I make the point if we do not address Medicare and if we do not address Medicaid and if we do not fix Social Security--and it is true, if Congress had not stolen the $2.6 trillion from it and it was sitting in an account, we would be in pretty good shape. We would make it another 30 years. But there is a problem in terms of paying back that money. Congress stole the money, spent it, and it is not there. So for us to get the $2.6 trillion to keep it going until 2036 we have to borrow more money. We have to borrow that $2.6 trillion. The problem is we are at a debt limit now and we are getting very close to the time when people are going to quit loaning us money.

We can fix Social Security where it is for sure as available as it is today--actually we can make it better for the poorest Americans. We can actually make it better and we can assure that it is going to be working forever. But that requires change. The political dynamic says don't, you can't touch Social Security.

How fair is that? How fair is not fixing Medicare, not fixing Medicaid, and not fixing Social Security to those who follow us? I am the grandfather of five great-grandkids, wonderful kids; I love them to death. I raised three daughters--actually my wife did most of that hard work and that is why they turned out well. But the fact is, the relationship with your children is a special relationship, but it does not get close to comparing to the relationship to your grandkids. There is not anything I wouldn't do for my grandkids and they kind of know it. They have not taken advantage of it yet, but they know it.

What I would ask is, anybody who is on Medicare today who is listening to this, here is what you need to know. No. 1 is there is nobody in Washington who does not want you to have a secure medical health care system. But the problems with it are so severe that it has to be fixed and it cannot wait. And that requires change. The problems of our country as a whole are so severe that we are not going to be able to borrow the money to pay back what we owe Social Security if we do not fix Medicare and Medicaid because nobody is going to loan it. They are going to say you haven't done what you need to do.
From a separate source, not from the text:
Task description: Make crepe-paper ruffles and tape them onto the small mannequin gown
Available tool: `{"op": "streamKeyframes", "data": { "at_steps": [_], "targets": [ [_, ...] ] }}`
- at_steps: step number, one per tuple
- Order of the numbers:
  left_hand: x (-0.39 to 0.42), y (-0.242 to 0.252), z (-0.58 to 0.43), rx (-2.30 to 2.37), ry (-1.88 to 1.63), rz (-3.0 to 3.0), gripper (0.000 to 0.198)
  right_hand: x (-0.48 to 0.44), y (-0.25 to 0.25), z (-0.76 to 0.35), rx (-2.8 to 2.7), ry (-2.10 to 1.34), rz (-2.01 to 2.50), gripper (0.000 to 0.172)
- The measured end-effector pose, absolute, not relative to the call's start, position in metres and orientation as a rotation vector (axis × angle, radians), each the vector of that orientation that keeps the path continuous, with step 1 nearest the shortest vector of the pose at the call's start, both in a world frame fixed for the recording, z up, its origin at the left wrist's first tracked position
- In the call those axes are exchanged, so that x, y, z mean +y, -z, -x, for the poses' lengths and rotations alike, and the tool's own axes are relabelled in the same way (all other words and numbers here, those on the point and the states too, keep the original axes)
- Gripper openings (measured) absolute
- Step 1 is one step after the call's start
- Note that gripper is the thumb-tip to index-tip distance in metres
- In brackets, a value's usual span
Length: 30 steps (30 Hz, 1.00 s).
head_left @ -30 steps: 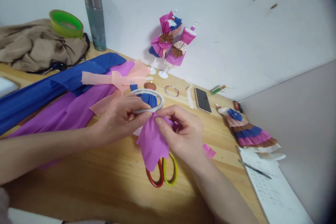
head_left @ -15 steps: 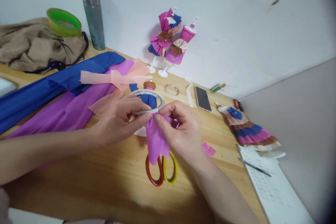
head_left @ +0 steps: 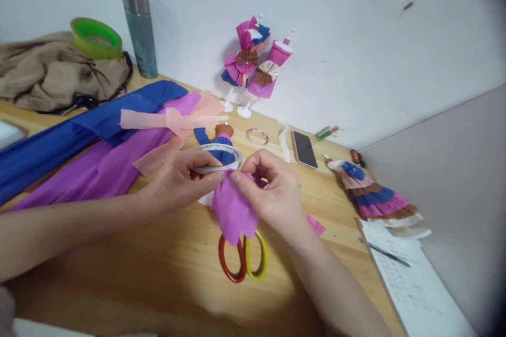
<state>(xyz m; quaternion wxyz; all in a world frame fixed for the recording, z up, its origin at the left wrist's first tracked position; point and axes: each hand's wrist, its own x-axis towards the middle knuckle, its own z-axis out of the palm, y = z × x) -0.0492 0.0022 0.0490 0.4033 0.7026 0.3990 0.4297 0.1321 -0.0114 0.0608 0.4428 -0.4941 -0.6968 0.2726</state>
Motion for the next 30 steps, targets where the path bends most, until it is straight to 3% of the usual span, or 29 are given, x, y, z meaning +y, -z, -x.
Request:
{"op": "streamKeyframes", "data": {
  "at_steps": [6,15,30],
  "targets": [
    [0.004,-0.049,0.049,1.049,-1.039,-1.673,0.023,-0.01,-0.069,-0.144,-1.825,-0.687,1.301,0.011],
    [0.006,-0.045,0.048,1.088,-1.038,-1.687,0.021,-0.012,-0.071,-0.146,-1.92,-0.684,1.294,0.016],
    [0.002,-0.04,0.05,1.029,-1.078,-1.87,0.016,-0.012,-0.071,-0.143,-1.998,-0.602,1.147,0.012]
  ]
}}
What has to happen is we have to think about our grandkids. I don't like going through change very much but I will tell you there is one group of kids that I will go through change for, I will sacrifice for, I will give something up for me. What we are asking you to give up is the comfort of what you know now, and move to the comfort of something that is going to supply the same thing to you, just in a different way. Anybody who games that will not put forward a solution to the very problems that are in front of us.

To the seniors out there who are on Medicare, nobody is proposing any impact on you today for the next 10 years. Any proposal would be for those people who are 55 and less and we are saying we have to change it so we can keep it. If we do not change it, nobody is going to have it. By the way, we are going to have trouble surviving if we don't change it because we are not going to be able to manage this tremendous amount of debt which is over $55,000 per man, woman, and child in this country today.
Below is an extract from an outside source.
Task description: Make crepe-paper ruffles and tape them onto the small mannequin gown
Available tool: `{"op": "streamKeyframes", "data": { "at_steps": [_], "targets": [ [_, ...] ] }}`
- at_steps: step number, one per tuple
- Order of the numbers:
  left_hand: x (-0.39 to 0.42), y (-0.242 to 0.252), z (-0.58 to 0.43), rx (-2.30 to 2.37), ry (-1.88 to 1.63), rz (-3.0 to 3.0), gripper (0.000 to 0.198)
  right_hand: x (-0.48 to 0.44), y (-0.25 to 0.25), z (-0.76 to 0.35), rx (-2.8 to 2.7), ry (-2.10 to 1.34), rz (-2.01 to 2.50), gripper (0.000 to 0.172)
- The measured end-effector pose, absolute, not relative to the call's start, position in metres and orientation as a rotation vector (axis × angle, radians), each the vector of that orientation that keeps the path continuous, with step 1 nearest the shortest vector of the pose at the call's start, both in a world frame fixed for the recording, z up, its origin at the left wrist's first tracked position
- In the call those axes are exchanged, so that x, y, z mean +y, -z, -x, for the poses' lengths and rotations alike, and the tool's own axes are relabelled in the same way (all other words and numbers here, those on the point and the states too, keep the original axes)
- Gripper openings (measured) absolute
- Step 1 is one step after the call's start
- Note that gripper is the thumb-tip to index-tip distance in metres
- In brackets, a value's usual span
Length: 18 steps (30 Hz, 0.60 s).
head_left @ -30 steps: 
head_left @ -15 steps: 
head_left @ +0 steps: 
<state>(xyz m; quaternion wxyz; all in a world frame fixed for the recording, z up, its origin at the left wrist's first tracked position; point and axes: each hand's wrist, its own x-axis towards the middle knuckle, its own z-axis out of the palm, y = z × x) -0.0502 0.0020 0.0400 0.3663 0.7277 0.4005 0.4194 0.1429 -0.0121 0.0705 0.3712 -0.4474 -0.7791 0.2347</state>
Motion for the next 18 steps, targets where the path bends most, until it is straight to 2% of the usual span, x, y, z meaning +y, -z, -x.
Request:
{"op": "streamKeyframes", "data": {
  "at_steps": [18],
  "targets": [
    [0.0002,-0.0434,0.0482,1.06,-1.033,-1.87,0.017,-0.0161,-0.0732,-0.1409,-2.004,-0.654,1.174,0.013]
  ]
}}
We have to think about our grandkids. We have to quit listening to the political shill who says somebody wants to hurt you. Everybody who has put forward ideas on Medicare has a legitimate basis with which to be critical of any other. But any politician in the Senate or the House who has not put forth their solution to get us out of the problems you should give no quarter to. You should not listen to the first word they say because what they are thinking about is the next election. They are thinking how do I take advantage, how do I scare you over the next election? Nobody wants to take away health care for our seniors. What we want to do is ensure it is there in the future, and to put forward the idea that the motivation there is to scare you into thinking that somebody wants to disrupt your care, that is just not true.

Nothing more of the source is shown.